And for all intents and purposes, Jenner’s 65 years on this earth have been far from a disappointment, even if he’s better known now for his role on the Kardashians, and less for his triumphant Olympic moment 39 years ago.
This moment, his moment with Sawyer — baring his soul to a world that still has much to understand about gender identity and sexual orientation — was groundbreaking, and he wasn’t relegated to being a supporting cast member or mere background performer.
“I’m not a girl in guy’s body. I hate that. I am a person — it’s who I am,” Jenner explained. “My brain is much more female than it is male. It’s hard for people to understand but that’s what my soul is.”
Few of us can truly understand what that means, to feel as though we’ve been born with a body that betrays our spirit. But make no mistake about it — it took courage, insane courage to do what he did, especially for a male athlete whose achievements were defined by masculinity — and he should be celebrated.
How many times in sports do we hear the phrase, “Don’t play like a girl,” or to be crudely honest, “Suck it up. You’re acting like a total [insert phrase for female genitalia]. Grow some balls.”

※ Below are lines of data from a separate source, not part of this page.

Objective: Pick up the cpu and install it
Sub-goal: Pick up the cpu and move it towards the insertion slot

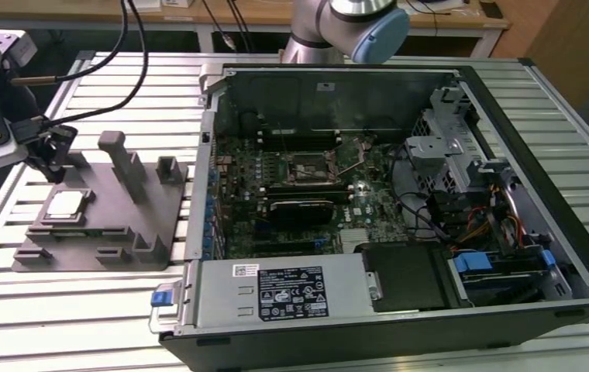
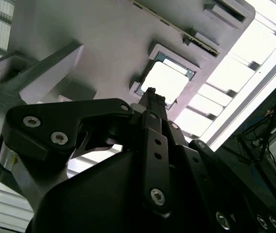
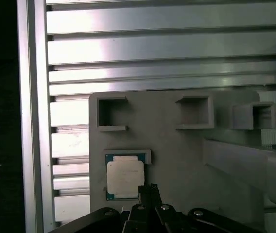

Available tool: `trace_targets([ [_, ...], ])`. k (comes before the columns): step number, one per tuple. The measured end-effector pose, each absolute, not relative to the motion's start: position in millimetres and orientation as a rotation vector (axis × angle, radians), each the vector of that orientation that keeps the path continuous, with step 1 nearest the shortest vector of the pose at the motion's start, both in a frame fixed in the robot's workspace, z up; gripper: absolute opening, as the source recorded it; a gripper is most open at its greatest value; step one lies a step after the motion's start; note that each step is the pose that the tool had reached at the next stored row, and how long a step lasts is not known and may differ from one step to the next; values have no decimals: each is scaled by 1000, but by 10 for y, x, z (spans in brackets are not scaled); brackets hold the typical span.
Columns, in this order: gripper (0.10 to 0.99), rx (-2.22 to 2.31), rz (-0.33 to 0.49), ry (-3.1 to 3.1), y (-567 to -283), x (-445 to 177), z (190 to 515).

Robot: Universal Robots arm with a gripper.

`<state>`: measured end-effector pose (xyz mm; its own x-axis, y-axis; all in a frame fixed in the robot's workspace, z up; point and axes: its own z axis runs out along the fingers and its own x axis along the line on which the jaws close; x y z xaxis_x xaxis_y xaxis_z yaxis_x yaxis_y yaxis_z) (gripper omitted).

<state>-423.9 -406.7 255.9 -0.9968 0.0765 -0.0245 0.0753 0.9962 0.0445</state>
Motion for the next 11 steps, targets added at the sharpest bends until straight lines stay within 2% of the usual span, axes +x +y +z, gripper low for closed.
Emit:
trace_targets([
  [11, 106, 118, 68, 3112, -4067, -4261, 2443],
])
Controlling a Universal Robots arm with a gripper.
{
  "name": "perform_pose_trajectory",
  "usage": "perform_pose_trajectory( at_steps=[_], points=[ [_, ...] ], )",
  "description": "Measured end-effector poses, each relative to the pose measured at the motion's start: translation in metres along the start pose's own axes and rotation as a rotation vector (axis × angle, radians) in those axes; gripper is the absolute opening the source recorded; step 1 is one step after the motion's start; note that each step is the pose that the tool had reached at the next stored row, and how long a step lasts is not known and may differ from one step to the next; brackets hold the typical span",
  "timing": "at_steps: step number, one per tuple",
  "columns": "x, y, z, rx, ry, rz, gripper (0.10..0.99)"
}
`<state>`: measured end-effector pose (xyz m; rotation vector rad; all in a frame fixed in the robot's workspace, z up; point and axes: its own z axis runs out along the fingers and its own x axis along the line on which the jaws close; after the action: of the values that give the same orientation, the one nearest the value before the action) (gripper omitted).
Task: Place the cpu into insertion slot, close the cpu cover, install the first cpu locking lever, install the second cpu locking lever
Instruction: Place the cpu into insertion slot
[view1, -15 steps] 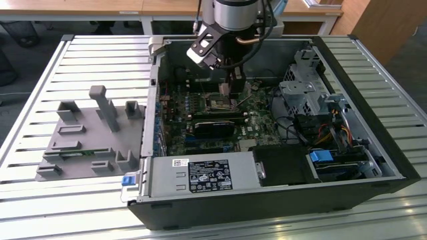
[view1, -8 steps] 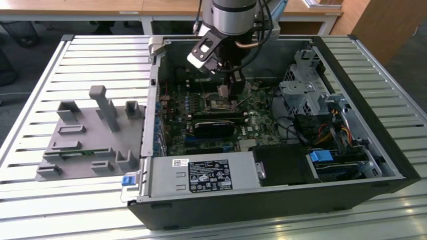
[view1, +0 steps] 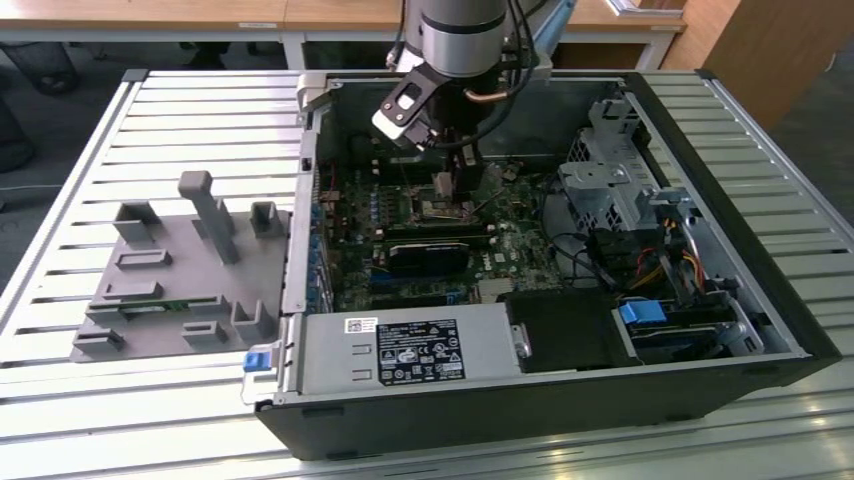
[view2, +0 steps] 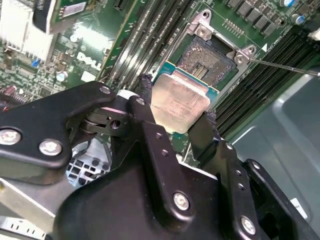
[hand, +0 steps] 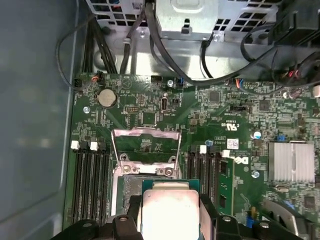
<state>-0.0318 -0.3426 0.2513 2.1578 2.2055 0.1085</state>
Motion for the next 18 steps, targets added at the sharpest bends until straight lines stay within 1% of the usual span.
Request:
perform_pose_trajectory(
  at_steps=[5,10,13,15,18],
  points=[
    [0.0008,-0.0056,0.0083,0.0,-0.0003,0.001,0.541],
    [0.0048,-0.0063,0.0152,0.0,-0.0041,0.002,0.541],
    [0.0075,-0.0067,0.0195,0.0,-0.006,0.017,0.541],
    [0.0084,-0.0073,0.0221,0.0,-0.0068,0.026,0.541],
    [0.0094,-0.0085,0.0254,0.0,-0.0068,0.027,0.541]
  ],
)
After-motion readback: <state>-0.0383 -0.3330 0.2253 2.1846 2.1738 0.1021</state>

Bruce Jenner embodied what it meant to be an American sports hero, and it transcended into mainstream popularity, including a career in TV and film.
It’s not just on the playing field, but it comes from coaches and even parents. We’re ingrained, since the days of ‘Friday Night Tykes’ Pop Warner football, to teach our male children that to be anything less than macho is to be less human.
The same can be said for women’s sports. Whether it’s spoken or not, female athletes feel the pressure to shed their womanhood in the perils of competition because it, or they, get in the way.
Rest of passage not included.